Trump went on to draw the far-fetched link between fighting the terrorists and building his wall on the border with Mexico. He also plugged his Muslim ban. “Will be calling the President of Egypt in a short while to discuss the tragic terrorist attack, with so much loss of life,’’ Trump said Friday on Twitter. “We have to get TOUGHER AND SMARTER than ever before, and we will. Need the WALL, need the BAN! God bless the people of Egypt.’’

International coverage on the crisis varied from recording the testimony of survivors of the attack to “we told you so.” The Associated Press was on the scene with survivors who not only described in vivid detail the carnage of the event, but also the methodical way in which the terrorists carried it out.

Plenty of international outlets focused on Egypt’s strategy in Sinai. “For Sinai experts, the assault sharpened scrutiny of Egypt’s counterinsurgency tactics against a dogged Islamist insurgency that has surged in strength since 2013, after Mr.
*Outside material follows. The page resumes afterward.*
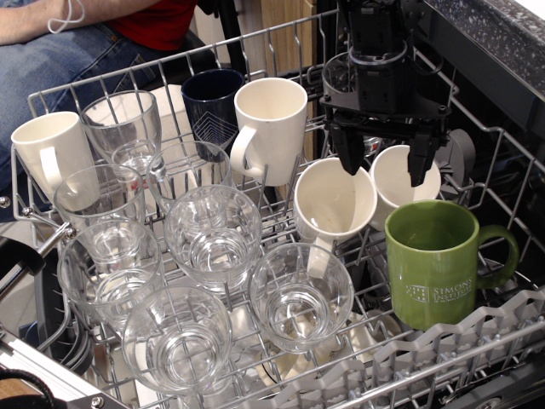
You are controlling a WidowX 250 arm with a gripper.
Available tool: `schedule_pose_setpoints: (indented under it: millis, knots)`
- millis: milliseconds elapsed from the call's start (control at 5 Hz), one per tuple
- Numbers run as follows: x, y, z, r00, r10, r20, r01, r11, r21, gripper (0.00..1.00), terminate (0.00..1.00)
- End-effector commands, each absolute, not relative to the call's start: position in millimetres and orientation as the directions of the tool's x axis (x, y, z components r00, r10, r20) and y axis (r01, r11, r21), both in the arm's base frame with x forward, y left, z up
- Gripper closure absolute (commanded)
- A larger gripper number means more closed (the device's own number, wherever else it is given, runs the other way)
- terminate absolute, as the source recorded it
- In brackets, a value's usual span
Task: Pick up green mug
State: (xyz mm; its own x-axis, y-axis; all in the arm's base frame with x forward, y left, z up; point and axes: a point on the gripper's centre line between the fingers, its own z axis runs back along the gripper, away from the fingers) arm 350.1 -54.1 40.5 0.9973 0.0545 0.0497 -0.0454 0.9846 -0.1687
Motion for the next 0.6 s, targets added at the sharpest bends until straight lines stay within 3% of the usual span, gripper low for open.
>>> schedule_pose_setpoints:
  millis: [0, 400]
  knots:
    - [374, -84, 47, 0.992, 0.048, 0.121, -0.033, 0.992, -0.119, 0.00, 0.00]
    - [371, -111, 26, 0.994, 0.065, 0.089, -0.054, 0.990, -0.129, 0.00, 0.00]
Sisi came to power in a military takeover,” write Declan Walsh and David Kirkpatrick of the New York Times. The two claim the military’s tactics in Sinai have isolated and alienated the population of the peninsula. The Associated Press’ Hamza Hendawi makes the same point, asking what other options are available to the administration in battling the terrorist insurgency. Meanwhile, the Guardia’s Jason Burke covers the capabilities of the terrorists.

The attack has put a spotlight on Egypt’s Sufi Muslim community, and how more than ever before, Daesh is shifting its strategy from targeting security forces and Christians to other Muslims. “Striking a mosque would be a shift in tactic for the Sinai militants, who have previously attacked troop and police and more recently tried to spread their insurgency to the mainland by hitting Christian churches and pilgrims,” Reuters notes. Interviews with local sources, however, confirmed that some of the worshippers at Al Rawda were Sufi Muslims, which for Daesh made them targets “because they revere saints and shrines, which is for Islamists is tantamount to idolatry.” Bloomberg’s Eli Lake writes “the terror in Egypt on Friday is only the latest grim reminder that Muslims are often the first victims of Muslim fanatics.” The New York Times is running an explainer on who Sufi Muslims are and why extremists and terrorists hate them, while the Associated Press traces the history of Daesh attacks and threats on Sufi Muslims in Sinai.

Al Arabiya is going so far as to state that Al Rawda Mosque had been threatened with an attack one year ago, citing anonymous sources.